### EXERCISE PROMPT
Return each line of the listing in which the word "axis" appears.

### INFORMATION SUPPLIED

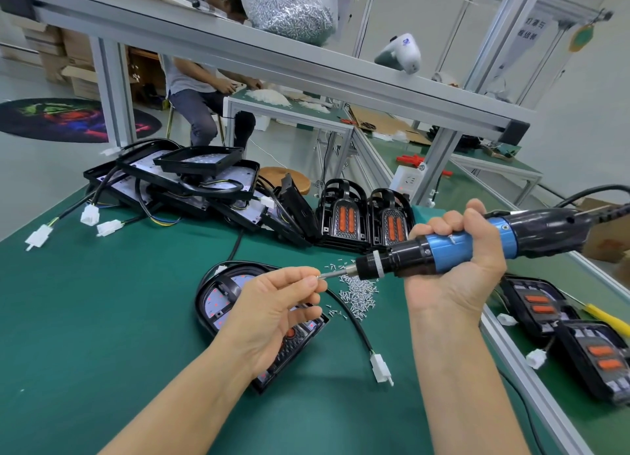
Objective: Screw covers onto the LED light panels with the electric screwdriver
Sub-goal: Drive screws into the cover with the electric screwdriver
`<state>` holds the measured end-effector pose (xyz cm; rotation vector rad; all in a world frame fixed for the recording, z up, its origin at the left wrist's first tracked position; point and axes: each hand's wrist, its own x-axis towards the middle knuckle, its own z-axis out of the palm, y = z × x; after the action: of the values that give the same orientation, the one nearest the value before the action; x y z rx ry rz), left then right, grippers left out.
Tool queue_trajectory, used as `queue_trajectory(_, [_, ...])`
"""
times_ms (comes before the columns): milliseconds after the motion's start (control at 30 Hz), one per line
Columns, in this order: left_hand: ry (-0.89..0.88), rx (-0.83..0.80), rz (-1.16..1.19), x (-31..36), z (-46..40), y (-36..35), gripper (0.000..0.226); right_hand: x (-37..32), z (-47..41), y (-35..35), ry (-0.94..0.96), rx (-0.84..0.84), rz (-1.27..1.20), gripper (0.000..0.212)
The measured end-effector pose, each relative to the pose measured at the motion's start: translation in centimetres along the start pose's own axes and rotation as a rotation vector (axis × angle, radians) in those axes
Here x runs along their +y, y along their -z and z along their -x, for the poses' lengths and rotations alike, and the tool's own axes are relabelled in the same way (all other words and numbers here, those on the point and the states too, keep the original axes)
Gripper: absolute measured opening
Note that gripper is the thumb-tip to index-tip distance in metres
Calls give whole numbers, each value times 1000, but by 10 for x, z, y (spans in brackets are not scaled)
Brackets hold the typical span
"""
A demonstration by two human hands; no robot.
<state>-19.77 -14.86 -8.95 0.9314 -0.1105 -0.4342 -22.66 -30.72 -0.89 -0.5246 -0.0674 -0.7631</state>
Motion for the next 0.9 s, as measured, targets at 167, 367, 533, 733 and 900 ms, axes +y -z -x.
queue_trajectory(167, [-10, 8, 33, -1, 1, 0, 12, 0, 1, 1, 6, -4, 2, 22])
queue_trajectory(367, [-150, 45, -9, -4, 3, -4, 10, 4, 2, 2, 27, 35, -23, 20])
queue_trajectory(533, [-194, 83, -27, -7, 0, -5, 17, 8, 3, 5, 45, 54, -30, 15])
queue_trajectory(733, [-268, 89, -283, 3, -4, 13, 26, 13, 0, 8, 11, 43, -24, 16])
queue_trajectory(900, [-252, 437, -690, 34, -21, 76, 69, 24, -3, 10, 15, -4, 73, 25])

### RESULT OF THE TASK
`<state>` holds the measured end-effector pose (xyz cm; rotation vector rad; all in a world frame fixed for the recording, z up, its origin at the left wrist's first tracked position; point and axes: each hand's wrist, its own x-axis towards the middle knuckle, its own z-axis out of the palm, y = z × x; after the action: of the values that give the same orientation, the one nearest the value before the action; x y z rx ry rz), left then right, grippers left out.
The measured end-effector pose, each relative to the pose measured at the motion's start: translation in centimetres along the start pose's own axes and rotation as a rotation vector (axis × angle, radians) in those axes

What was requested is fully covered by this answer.